IL-4 is a pleiotropic immune cytokine secreted by activated T(H)2 cells that inhibits bone resorption both in vitro and in vivo. The cellular targets of IL-4 action as well as its intracellular mechanism of action remain to be determined. We show here that IL-4 inhibits receptor activator of NF-kappaB ligand-induced osteoclast differentiation through an action on osteoclast precursors that is independent of stromal cells. Interestingly, this inhibitory effect can be mimicked by both natural as well as synthetic peroxisome proliferator-activated receptor gamma1 (PPAR gamma1) ligands and can be blocked by the irreversible PPAR gamma antagonist GW 9662. These findings suggest that the actions of IL-4 on osteoclast differentiation are mediated by PPAR gamma1, an interpretation strengthened by the observation that IL-4 can activate a PPAR gamma1-sensitive luciferase reporter gene in RAW264.7 cells.

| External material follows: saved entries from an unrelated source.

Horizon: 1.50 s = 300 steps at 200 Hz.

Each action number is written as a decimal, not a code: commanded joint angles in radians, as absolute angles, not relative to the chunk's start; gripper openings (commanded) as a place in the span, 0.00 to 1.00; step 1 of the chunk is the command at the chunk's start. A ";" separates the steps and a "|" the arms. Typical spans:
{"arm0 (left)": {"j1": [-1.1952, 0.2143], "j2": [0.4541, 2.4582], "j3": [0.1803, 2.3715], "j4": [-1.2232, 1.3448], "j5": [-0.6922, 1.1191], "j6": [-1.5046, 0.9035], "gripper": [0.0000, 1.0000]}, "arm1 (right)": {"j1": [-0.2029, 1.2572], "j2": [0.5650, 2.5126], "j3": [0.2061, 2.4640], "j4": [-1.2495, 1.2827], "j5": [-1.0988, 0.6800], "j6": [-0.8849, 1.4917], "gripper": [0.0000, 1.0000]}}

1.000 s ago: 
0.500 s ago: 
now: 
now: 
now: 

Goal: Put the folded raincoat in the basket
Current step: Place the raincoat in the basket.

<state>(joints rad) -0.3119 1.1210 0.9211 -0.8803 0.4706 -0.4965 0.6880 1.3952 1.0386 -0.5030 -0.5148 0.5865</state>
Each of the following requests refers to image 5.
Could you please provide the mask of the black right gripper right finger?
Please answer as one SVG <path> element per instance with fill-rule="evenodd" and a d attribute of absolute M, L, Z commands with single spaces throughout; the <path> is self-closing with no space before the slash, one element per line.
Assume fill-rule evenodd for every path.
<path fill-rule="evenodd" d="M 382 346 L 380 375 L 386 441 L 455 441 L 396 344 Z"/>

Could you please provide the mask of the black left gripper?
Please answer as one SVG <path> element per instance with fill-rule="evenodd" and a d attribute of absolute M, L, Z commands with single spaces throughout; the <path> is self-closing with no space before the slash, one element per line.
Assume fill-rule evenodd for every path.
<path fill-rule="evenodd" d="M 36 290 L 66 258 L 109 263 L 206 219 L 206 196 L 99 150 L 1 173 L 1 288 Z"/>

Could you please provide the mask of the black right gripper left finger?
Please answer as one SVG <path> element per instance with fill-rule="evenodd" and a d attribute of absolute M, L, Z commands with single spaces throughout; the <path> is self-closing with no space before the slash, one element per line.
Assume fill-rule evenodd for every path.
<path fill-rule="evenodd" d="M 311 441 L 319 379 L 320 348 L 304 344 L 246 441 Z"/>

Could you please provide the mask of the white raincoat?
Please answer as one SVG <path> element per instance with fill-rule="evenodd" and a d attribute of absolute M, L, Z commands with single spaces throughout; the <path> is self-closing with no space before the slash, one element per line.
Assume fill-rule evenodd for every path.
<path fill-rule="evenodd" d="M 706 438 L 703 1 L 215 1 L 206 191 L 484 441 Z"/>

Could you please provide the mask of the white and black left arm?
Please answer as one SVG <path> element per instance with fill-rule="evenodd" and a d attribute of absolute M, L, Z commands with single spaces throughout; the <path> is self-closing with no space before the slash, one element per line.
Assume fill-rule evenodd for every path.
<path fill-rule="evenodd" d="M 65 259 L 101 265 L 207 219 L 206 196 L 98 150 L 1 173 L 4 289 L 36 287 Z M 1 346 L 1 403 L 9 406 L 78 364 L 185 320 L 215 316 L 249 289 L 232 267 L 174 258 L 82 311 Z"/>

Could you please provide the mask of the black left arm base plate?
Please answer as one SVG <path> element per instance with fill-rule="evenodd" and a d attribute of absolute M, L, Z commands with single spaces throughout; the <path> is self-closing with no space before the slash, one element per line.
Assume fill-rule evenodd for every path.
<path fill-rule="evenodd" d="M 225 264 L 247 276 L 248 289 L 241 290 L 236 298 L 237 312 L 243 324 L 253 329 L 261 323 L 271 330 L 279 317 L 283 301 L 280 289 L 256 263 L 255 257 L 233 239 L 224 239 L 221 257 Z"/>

We also show that inhibitors of enzymes such as 12/15-lipoxygenase and the cyclooxygenases that produce known PPAR gamma1 ligands do not abrogate the IL-4 effect. These findings, together with the observation that bone marrow cells from 12/ 15-lipoxygenase-deficient mice retain sensitivity to IL-4, suggest that the cytokine may induce novel PPAR gamma1 ligands. Our results reveal that PPAR gamma1 plays an important role in the suppression of osteoclast formation by IL-4 and may explain the beneficial effects of the thiazolidinedione class of PPAR gamma1 ligands on bone loss in diabetic patients.